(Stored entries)
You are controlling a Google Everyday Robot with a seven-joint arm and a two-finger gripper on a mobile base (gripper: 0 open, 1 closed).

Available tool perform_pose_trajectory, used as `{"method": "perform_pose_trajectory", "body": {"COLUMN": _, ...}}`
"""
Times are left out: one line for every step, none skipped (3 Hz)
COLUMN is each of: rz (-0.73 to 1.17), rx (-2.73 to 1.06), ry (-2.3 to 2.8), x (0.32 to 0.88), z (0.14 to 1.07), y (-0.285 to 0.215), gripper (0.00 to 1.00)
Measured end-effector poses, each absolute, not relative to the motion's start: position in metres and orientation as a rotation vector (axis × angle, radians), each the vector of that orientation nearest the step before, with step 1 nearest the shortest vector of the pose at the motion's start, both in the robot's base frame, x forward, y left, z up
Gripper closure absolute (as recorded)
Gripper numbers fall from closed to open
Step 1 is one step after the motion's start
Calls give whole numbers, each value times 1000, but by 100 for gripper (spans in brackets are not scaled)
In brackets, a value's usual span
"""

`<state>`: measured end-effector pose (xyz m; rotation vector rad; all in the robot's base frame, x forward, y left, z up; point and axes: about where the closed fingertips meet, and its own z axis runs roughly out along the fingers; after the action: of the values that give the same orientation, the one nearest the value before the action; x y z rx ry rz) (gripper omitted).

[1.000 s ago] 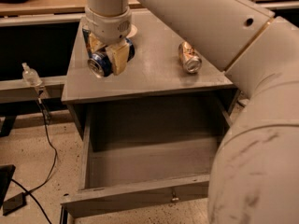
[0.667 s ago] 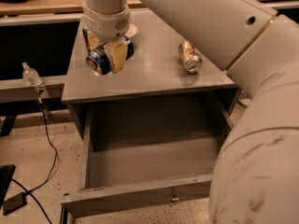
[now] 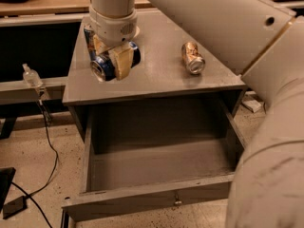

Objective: Place pepsi can into top drawer

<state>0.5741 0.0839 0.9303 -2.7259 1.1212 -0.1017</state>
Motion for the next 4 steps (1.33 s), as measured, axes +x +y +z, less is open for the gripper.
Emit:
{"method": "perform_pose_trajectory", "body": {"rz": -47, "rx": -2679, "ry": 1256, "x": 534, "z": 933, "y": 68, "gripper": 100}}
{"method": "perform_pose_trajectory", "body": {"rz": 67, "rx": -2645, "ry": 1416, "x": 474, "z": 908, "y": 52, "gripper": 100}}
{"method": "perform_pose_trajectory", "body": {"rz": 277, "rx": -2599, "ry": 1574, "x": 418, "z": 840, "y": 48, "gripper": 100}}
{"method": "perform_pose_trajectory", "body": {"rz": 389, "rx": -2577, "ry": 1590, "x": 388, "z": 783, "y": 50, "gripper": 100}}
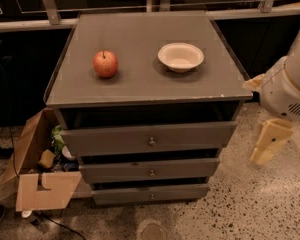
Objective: Open bottom drawer
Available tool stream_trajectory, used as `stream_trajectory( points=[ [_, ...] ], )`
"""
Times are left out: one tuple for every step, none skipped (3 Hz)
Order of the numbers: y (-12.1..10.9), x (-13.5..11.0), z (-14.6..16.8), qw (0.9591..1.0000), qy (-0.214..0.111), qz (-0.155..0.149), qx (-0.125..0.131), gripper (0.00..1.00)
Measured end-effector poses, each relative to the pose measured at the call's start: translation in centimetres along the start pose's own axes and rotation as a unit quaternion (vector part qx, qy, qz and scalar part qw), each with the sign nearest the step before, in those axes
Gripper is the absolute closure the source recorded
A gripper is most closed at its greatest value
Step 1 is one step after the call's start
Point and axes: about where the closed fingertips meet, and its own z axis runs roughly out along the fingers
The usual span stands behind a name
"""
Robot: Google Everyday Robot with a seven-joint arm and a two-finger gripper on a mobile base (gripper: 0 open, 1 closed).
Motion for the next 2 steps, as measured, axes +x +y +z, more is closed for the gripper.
stream_trajectory(
  points=[
    [2.02,0.88,5.24,0.9992,-0.003,-0.004,-0.040,0.00],
    [2.54,0.88,5.38,0.9991,-0.005,-0.008,-0.042,0.00]
  ],
)
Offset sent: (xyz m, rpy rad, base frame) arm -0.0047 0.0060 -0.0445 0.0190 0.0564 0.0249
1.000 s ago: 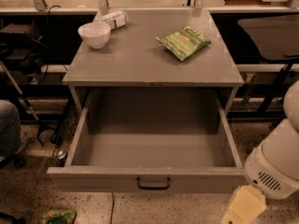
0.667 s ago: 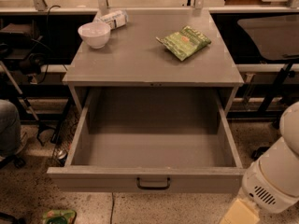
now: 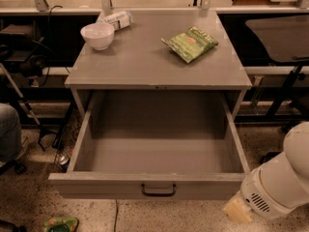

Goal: Close top drawer

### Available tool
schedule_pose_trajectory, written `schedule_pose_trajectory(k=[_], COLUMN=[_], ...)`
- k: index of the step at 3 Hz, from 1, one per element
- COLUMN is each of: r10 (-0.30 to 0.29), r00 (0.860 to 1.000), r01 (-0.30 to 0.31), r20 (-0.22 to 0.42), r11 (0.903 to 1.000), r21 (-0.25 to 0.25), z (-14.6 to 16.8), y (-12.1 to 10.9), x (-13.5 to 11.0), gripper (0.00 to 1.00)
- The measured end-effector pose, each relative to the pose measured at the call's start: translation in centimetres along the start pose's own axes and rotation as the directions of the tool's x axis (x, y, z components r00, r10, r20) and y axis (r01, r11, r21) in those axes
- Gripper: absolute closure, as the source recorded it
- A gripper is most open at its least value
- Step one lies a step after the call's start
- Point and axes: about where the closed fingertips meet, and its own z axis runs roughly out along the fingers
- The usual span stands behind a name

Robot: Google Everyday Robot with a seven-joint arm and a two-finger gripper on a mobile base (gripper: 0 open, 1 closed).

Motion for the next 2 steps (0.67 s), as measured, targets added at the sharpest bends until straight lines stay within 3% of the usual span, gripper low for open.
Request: schedule_pose_trajectory(k=[1,2], r10=[0.010,0.020], r00=[1.000,1.000], r01=[-0.010,-0.020], r20=[0.000,0.021], r11=[1.0000,0.9997], r21=[0.000,-0.015], z=[0.5,3.2], y=[0.0,-0.7], x=[0.1,0.3], gripper=[0.98,1.00])
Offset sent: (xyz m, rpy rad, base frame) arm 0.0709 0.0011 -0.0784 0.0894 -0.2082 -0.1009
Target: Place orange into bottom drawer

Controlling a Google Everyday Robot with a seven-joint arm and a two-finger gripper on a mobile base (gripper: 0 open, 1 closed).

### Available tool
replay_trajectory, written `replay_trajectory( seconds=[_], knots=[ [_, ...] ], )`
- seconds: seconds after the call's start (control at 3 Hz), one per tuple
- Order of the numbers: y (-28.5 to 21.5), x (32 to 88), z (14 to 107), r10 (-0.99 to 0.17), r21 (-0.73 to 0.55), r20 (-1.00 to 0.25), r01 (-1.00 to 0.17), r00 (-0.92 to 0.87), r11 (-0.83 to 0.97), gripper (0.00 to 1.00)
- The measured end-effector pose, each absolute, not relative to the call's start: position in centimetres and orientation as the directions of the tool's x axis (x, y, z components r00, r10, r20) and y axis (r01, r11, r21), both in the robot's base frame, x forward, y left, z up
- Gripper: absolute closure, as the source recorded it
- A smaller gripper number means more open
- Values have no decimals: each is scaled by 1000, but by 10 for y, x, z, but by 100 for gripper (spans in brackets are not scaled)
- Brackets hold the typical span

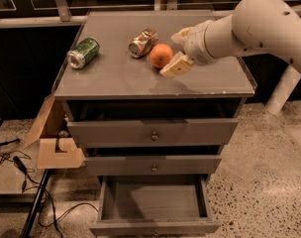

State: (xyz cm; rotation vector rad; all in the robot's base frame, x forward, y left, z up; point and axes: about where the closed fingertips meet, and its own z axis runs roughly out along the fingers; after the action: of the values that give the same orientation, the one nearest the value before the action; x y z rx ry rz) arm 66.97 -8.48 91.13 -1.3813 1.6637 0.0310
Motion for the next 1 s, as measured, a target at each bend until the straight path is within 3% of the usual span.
replay_trajectory(
  seconds=[1.0],
  knots=[
    [-82, 704, 881, -733, -463, -680, -786, 18, 410, 26]
  ],
)
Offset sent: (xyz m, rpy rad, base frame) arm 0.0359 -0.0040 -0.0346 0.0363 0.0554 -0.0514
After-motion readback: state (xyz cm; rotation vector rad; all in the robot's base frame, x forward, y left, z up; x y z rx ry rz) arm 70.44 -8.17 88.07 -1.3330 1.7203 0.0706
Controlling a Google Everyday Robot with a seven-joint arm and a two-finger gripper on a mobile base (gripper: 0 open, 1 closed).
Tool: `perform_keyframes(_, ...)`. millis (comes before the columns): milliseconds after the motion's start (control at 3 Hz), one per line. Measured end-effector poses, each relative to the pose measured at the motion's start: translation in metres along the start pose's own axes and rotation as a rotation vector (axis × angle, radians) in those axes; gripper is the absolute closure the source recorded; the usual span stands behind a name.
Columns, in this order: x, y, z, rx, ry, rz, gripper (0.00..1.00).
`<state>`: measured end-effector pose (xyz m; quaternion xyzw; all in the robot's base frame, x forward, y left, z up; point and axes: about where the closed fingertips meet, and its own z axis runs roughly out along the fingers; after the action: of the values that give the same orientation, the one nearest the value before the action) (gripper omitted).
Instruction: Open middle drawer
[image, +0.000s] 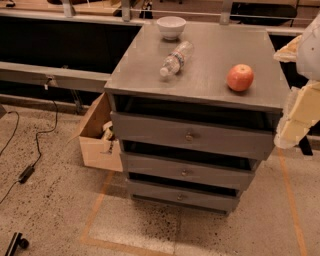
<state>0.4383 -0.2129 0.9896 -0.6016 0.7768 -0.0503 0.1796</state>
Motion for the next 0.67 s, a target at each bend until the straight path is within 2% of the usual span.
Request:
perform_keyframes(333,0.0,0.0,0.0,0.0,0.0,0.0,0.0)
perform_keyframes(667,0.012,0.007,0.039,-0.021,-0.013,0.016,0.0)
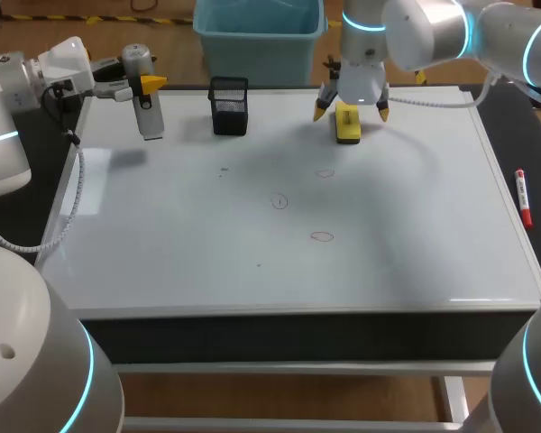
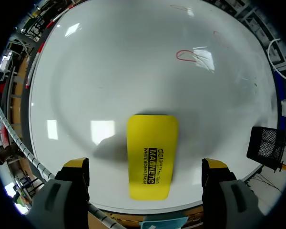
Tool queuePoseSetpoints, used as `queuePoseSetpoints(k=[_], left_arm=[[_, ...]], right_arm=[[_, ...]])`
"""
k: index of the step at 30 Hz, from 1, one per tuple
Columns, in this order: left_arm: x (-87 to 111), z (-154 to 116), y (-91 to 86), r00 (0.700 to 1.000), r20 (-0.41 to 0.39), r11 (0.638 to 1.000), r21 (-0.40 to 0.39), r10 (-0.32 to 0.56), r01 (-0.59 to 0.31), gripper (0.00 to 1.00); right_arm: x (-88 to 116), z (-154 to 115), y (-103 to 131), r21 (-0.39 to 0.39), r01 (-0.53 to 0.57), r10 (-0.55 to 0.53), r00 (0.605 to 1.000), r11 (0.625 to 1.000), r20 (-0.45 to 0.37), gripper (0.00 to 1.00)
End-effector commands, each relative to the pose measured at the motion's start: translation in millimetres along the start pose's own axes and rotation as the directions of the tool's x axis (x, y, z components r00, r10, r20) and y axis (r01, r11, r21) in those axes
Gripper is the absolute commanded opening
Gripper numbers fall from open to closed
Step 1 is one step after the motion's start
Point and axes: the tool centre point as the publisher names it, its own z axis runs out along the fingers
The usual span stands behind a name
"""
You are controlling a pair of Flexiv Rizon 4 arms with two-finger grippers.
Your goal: Pick up the inspection probe, press it on each red-marked spot on the whiteboard one by one, put down the probe, pick up the eraser, and wipe off all the red marks.
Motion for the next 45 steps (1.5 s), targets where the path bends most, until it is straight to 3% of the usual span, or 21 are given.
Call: queuePoseSetpoints(k=[1, 2, 3, 4, 6, 8, 9, 10, 20, 27, 38, 45], left_arm=[[0.0, 0.5, 0.0, 1.000, 0.002, 1.000, 0.004, 0.002, -0.002, 0.00], [0.0, 0.5, 0.0, 1.000, 0.002, 1.000, 0.004, 0.002, -0.002, 0.00], [0.0, 0.5, 0.0, 1.000, 0.002, 1.000, 0.004, 0.002, -0.002, 0.00], [0.0, 0.5, 0.0, 1.000, 0.002, 1.000, 0.004, 0.002, -0.002, 0.00], [0.0, 0.5, 0.0, 1.000, 0.002, 1.000, 0.004, 0.002, -0.002, 0.00], [0.0, 0.5, 0.0, 1.000, 0.002, 1.000, 0.004, 0.002, -0.002, 0.00], [0.0, 0.5, 0.0, 1.000, 0.002, 1.000, 0.004, 0.002, -0.002, 0.00], [0.0, 0.5, 0.0, 1.000, 0.002, 1.000, 0.004, 0.002, -0.002, 0.00], [0.0, 0.5, 0.0, 1.000, 0.002, 1.000, 0.004, 0.002, -0.002, 0.00], [0.0, 0.5, 0.0, 1.000, 0.002, 1.000, 0.004, 0.002, -0.002, 0.00], [0.0, 0.5, 0.0, 1.000, 0.002, 1.000, 0.004, 0.002, -0.002, 0.00], [0.0, 0.5, 0.0, 1.000, 0.002, 1.000, 0.004, 0.002, -0.002, 0.00]], right_arm=[[-2.8, 0.6, -3.9, -0.009, 0.003, -0.003, 1.000, 1.000, -0.007, 1.00], [-3.0, 0.7, -3.7, -0.009, 0.002, -0.002, 1.000, 1.000, -0.006, 1.00], [-3.3, 0.8, -3.6, -0.008, 0.001, -0.001, 1.000, 1.000, -0.006, 0.88], [-4.0, 0.8, -3.3, -0.008, 0.000, 0.000, 1.000, 1.000, -0.006, 0.50], [-6.5, -1.6, -1.5, -0.002, 0.009, -0.009, 1.000, 1.000, -0.017, 0.39], [-7.6, -4.8, -0.2, -0.009, 0.013, -0.013, 1.000, 1.000, -0.025, 0.36], [-7.6, -5.3, -0.2, -0.013, 0.010, -0.010, 0.999, 1.000, -0.038, 0.22], [-8.1, -6.2, 0.0, -0.018, 0.009, -0.010, 1.000, 1.000, -0.027, 0.00], [-3.1, -15.3, 3.1, -0.032, -0.025, 0.024, 0.999, 0.999, -0.029, 0.00], [5.6, -31.5, -2.4, 0.009, -0.063, 0.063, 0.998, 0.998, -0.015, 0.00], [50.6, -62.8, -16.5, 0.034, -0.226, 0.224, 0.973, 0.974, 0.052, 0.00], [78.0, -68.4, -13.3, 0.002, -0.312, 0.312, 0.950, 0.950, 0.025, 0.00]])
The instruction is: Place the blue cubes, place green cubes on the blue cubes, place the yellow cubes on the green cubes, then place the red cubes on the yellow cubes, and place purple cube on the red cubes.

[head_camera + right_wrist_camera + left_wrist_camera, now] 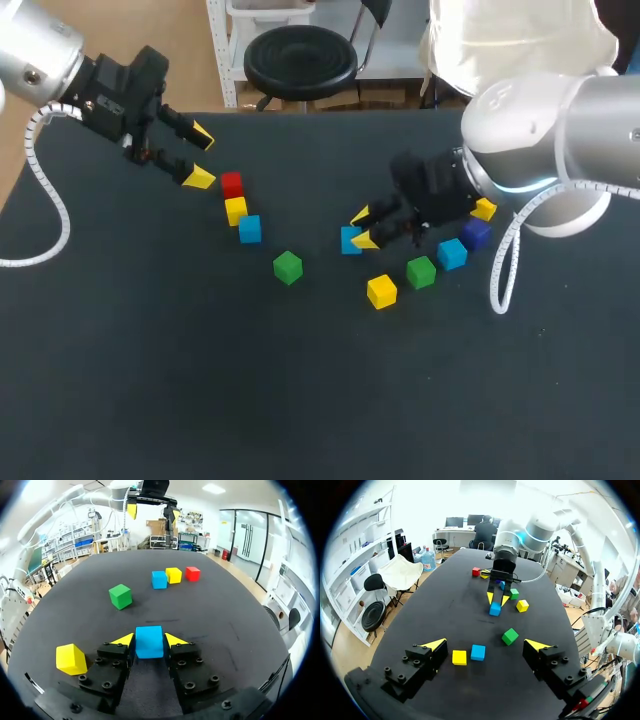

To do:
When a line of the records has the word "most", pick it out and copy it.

Result:
A gripper is most closed at its greatest value
- A gripper is most open at its least value
Motion for the next 45 steps (1.5 s), targets where the path bends most, until it is straight to 3% of the usual span, or 21 are given.

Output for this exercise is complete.